You may have heard of flow (a.k.a. “the zone”) elsewhere. If not, it’s simply the concept of “a feeling of energized focus, full involvement, and enjoyment in the process of [an] activity.” It also happens to be one of the fundamental ways to help improve happiness, and according to “The How of Happiness” by Sonja Lyubomirsky, for me personally it is one the the most effective ways to build happiness. No wonder I feel so good! But, I am not a chef, nor do I aspire to be one. How can it be that cooking this meal got me into a flow state?

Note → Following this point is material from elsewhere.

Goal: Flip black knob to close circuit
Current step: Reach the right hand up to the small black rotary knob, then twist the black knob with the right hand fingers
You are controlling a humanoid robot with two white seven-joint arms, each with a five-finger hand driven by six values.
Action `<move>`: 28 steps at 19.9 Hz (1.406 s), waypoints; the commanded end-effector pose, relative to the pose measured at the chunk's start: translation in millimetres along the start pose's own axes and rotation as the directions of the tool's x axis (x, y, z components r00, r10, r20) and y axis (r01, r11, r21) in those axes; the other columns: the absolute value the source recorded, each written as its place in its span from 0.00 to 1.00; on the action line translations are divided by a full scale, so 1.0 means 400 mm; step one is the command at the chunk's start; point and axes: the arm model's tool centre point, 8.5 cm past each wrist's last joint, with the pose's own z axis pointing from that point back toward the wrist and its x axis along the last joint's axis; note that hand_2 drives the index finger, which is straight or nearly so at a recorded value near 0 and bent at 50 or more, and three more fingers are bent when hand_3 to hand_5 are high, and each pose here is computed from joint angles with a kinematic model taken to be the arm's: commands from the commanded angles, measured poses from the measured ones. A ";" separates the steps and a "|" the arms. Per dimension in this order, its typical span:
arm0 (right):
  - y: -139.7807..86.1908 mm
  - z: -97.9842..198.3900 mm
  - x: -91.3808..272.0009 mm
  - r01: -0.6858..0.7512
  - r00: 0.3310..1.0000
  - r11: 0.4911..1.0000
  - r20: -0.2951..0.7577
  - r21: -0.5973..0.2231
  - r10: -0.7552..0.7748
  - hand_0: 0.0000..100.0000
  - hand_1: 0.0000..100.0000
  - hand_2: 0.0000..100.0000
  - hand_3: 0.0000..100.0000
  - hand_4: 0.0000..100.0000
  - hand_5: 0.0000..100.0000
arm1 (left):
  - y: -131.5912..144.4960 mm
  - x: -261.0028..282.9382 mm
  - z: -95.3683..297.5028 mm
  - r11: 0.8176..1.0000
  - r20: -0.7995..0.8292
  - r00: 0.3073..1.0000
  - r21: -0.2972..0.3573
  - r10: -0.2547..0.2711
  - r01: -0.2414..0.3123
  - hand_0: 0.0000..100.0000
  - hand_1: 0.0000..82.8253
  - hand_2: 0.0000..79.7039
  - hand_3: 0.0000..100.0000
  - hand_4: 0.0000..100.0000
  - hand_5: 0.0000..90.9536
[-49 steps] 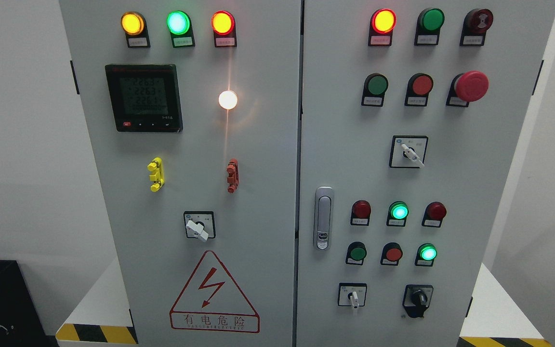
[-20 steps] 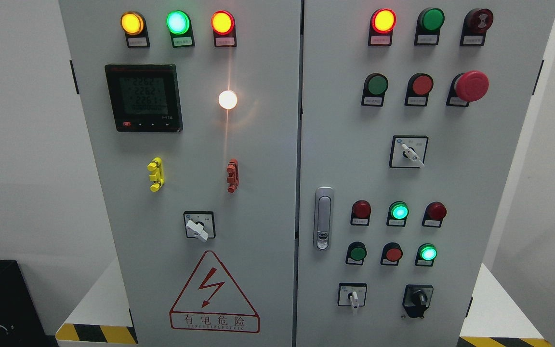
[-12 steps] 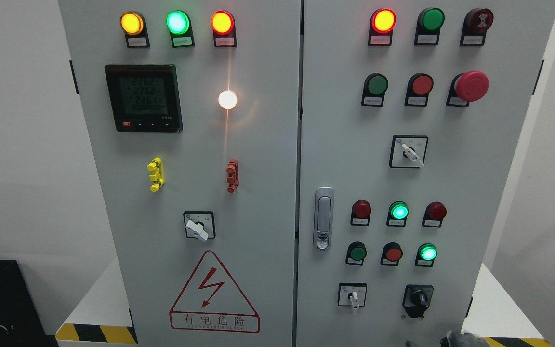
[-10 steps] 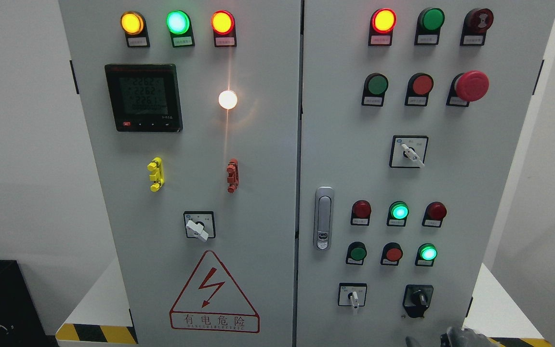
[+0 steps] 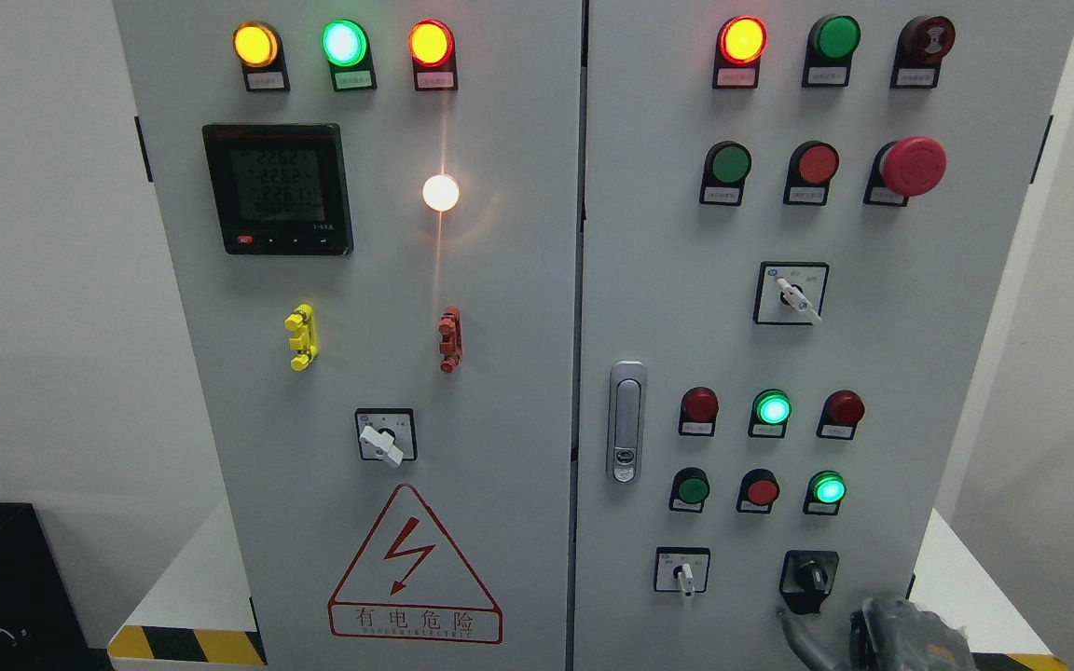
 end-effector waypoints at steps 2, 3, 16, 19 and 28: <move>-0.016 -0.003 0.008 0.007 1.000 1.000 -0.009 -0.014 -0.007 0.00 0.00 0.91 1.00 0.94 0.96 | 0.000 0.000 0.000 1.000 0.000 1.000 0.001 0.000 0.000 0.12 0.67 0.00 0.00 0.00 0.00; -0.015 -0.003 0.009 0.005 1.000 1.000 -0.008 -0.014 -0.005 0.00 0.00 0.91 1.00 0.94 0.96 | 0.000 0.000 0.000 1.000 0.000 1.000 0.001 0.000 0.000 0.12 0.67 0.00 0.00 0.00 0.00; -0.024 -0.009 0.006 0.004 0.999 0.999 -0.041 -0.033 -0.005 0.00 0.00 0.89 1.00 0.94 0.97 | 0.000 0.000 0.000 1.000 0.000 1.000 0.001 0.000 0.000 0.12 0.67 0.00 0.00 0.00 0.00; -0.023 -0.010 -0.002 0.006 0.999 0.999 -0.049 -0.031 -0.008 0.00 0.00 0.88 1.00 0.94 0.97 | 0.000 0.000 0.000 1.000 0.000 1.000 0.001 0.000 0.000 0.12 0.67 0.00 0.00 0.00 0.00; -0.015 -0.013 -0.017 0.008 0.998 1.000 -0.064 -0.023 -0.009 0.00 0.00 0.87 1.00 0.93 0.96 | 0.000 0.000 0.000 1.000 0.000 1.000 0.001 0.000 0.000 0.12 0.67 0.00 0.00 0.00 0.00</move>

One common mistake for those seeking flow is to look in the wrong places. I’m a data scientist by profession, so naturally I’d expect to achieve flow when I’m writing code or analyzing data, and indeed I do (lucky for me, or I’d have to seriously consider another profession!) But that doesn’t mean that I can’t find flow in doing such “mundane” things as preparing a meal or going for a bicycle ride. According to Lyubomirsky, “we can experience flow in almost anything we do, however monotonous or tedious it might appear.” It helps that this this particular activity was also a way for me to “invest in social connections” via an “act of kindness” (in this case, the most important social connection I have – the one with my spouse!) – both activities that Lyubomirsky also proposes to help increase happiness. So naturally I’m feeling quite good right now.
If you’re interested in ways to improve flow (and happiness!) in your daily life, I highly recommend reading Lyubomirsky’s book (esp. Chapter 7), or the book by the originator of the concept – Flow by Mihály Csíkszentmihályi. You may find ways to turn the mundane into the sublime.